1.3 Target Repertoires
The sort tables are defined for the complete repertoire of graphic characters defined in CSA Standards CAN/CSA-Z243.4 and T500. It should be noted that because there is a particular necessity to use a character composition technique to code the character repertoire of CSA Standard T500 for teletex applications, this Standard defines complementary sort tables for that Standard. In the complementary tables, precomposed characters that are equivalent to valid sequences from CSA Standard T500 are used. These precomposed characters are taken from ISO/IEC Standard 10646-1, where available. It is assumed that a prerequisite validation and conversion into precomposed characters has been done in cases where CSA Standard T500 coding has initially been used.
1.4 Coding Independence
Because different bit combinations are used to represent the same graphic characters, this Standard makes no reference to these bit combinations, but refers instead in all tables to the name of precomposed characters accompanied by their equivalent bit combination in the universal character set (ISO/IEC Standard 10646-1) as an ultimate reference. This could permit extension of the scope to other standard character sets or coding schemes adopted by other international organizations or specific equipment manufacturers.

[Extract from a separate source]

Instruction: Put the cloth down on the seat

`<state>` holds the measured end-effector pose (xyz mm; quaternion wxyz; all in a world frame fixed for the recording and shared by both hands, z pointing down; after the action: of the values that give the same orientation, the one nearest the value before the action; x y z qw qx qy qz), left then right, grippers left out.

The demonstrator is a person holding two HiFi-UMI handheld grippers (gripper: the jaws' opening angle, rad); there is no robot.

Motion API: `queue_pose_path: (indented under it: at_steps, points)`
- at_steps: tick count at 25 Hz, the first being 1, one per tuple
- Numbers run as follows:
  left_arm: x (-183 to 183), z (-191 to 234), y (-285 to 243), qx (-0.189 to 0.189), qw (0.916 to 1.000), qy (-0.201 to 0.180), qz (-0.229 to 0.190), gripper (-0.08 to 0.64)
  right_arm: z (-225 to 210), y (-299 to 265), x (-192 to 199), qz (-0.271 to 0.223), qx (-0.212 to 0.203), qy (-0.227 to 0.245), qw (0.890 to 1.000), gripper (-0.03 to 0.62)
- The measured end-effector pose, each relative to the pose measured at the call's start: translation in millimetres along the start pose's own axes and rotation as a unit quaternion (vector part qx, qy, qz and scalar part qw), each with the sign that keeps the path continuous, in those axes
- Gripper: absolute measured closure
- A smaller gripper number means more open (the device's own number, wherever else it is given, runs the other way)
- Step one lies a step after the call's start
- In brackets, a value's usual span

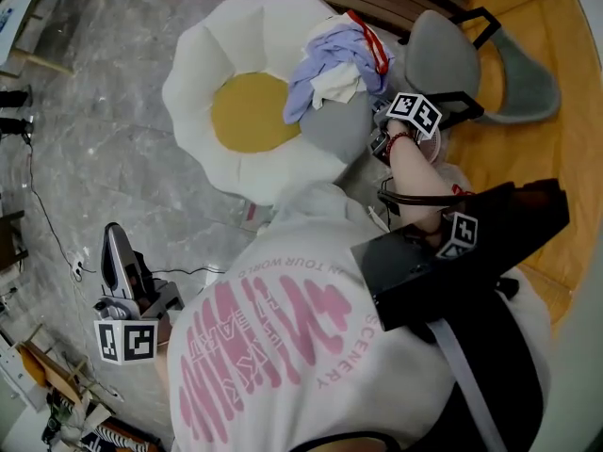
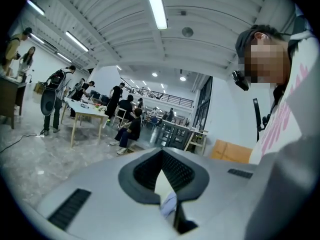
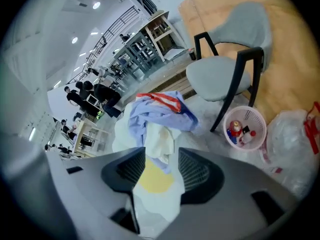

1.5 Computerized String Sequences
This standard alphanumeric lexical sequence is the sequence that computerized, general-purpose, alphanumeric sort programs will produce. It is also the order that indexed files in computers or ordered lists in databases will follow when alphanumeric data is involved. All computerized comparisons in which the results are expected to be consistent with this Standard will be made in accordance with the order prescribed by this Standard.
1.6 Character Names
As names used in ISO/IEC Standard 10646-1 were changed, and as these names are not unique, because different languages are used as much in international Standards as in Canadian Standards, reference to universal character set bit combinations rather than to character names as unique identifiers appears to be a more stable and hence preferred strategy. The identifier of combinations has the form Uxxxx, where xxxx represents the hexadecimal value of the bit combination used for an equivalent character in ISO/IEC Standard 10646-1.